Nos ha costado, pero cuando se pone tesón y esfuerzo en una tarea se acaban consiguiendo los objetivos más ambiciosos. Con frecuencia hemos hablado del peligro que suponía la complacencia con el endeudamiento público, y por fin hemos conseguido que la deuda del sector público supere el PIB.
No podía ser de otro modo cuando, dos veces por semana se oían los vítores al éxito que el sector público estaba cosechando en la colocación de letras, bonos y en general deuda pública, hasta el punto de tener que ampliar la oferta prevista para dar satisfacción a la exigente demanda.
Si el hecho de endeudarse se considera un éxito y al endeudamiento le llamamos apalancamiento, nada de extraño tiene que quien tendría que moderar su prodigalidad reduciendo el gasto para generar excedentes con los que reparar la dilapidación de períodos anteriores se ufane en mostrarse como un gestor de éxito, que incrementa más y más, semana tras semana, el nivel de deuda pública, que un día alguien menos exitoso tendrá que amortizar, en momentos quizá de mayor complejidad que los actuales.
Rápidamente, el hábil gestor de las finanzas públicas nos llena de historia financiera, aportando datos de la evolución a la baja experimentada por los tipos de interés aplicados a las emisiones de deuda pública española en los últimos dos años; llegando con ello, más o menos, a la conclusión de que sería un error no aprovechar la circunstancia para el endeudamiento (perdón, apalancamiento).
Yo, en principio y con el máximo respeto, corrijo al hábil gestor afirmando que sería una torpeza no aprovechar la coyuntura favorable del mercado colocando deuda nueva a tipos bajos, siempre que su importe viniera a amortizar la deuda emitida a tipos sustancialmente superiores.
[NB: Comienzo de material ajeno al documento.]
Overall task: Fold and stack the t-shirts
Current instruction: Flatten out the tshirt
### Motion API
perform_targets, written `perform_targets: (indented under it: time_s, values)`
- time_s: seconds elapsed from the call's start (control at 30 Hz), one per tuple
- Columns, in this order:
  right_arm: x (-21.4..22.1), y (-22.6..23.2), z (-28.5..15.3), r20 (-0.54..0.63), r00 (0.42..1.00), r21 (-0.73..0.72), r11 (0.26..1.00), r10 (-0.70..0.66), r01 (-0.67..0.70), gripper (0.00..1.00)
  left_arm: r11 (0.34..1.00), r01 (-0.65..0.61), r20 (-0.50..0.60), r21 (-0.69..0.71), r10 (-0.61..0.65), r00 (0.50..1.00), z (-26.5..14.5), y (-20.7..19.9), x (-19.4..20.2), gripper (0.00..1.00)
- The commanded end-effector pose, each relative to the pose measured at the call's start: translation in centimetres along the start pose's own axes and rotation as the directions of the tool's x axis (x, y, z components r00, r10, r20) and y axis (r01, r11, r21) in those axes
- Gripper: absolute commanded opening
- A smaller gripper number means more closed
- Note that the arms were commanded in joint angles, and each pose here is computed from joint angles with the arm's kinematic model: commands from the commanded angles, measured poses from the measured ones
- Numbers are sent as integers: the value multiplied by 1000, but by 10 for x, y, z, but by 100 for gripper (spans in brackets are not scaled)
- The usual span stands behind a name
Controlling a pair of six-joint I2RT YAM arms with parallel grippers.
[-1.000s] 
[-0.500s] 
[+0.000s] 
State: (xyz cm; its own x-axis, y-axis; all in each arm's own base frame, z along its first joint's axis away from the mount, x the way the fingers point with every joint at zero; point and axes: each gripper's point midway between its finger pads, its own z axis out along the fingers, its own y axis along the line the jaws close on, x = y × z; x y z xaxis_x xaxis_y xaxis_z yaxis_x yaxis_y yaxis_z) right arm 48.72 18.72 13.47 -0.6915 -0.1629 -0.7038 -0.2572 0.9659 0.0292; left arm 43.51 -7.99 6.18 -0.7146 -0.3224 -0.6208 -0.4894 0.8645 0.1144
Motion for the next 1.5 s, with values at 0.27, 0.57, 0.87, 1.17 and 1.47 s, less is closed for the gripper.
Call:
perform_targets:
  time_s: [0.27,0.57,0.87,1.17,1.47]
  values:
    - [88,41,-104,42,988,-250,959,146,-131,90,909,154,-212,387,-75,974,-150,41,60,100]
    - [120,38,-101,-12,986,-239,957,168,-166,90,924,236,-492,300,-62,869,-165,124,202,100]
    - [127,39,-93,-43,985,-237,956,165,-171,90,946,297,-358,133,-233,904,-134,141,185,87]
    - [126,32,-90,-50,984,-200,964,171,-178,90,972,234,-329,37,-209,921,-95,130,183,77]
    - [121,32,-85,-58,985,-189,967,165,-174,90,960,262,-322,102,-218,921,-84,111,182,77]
Sin embargo, me resulta suicida que los bajos tipos sean el estímulo para endeudarnos más y más, hasta el punto de superar en cuantía el producto que los residentes en España somos capaces de generar en un año de actividad económica. Y no me hablen ustedes del criterio contable del déficit y la deuda excesivos, porque las obligaciones de las empresas públicas, en caso de quiebra, tendrán que cubrirse con los recursos públicos presupuestarios.
A decir de los publicitarios de las virtudes del sector público, esos bajos tipos que conducen al endeudamiento, como alternativa más inteligente, muestran la fortaleza de nuestra economía y su confianza en ella. Sin embargo, con una dosis algo mayor de prudencia, pregunto yo: ¿cuánto durarían la fortaleza y la confianza si el señor Mario Draghi retirase sus promesas de dinero fácil y tanto como se necesite y cerrase el grifo del crédito a los Gobiernos más pródigos? ¿Qué haríamos entonces? ¿Quién renovaría y a qué precio nuestro endeudamiento?
Conociendo la resistencia de todo Gobierno a restringir el gasto, a generar excedentes y amortizar deuda, ¿cuántas generaciones se van a ver comprometidas por la deuda pública contraída? ¿Qué tienen que ver nuestros inocentes nietos con todo esto?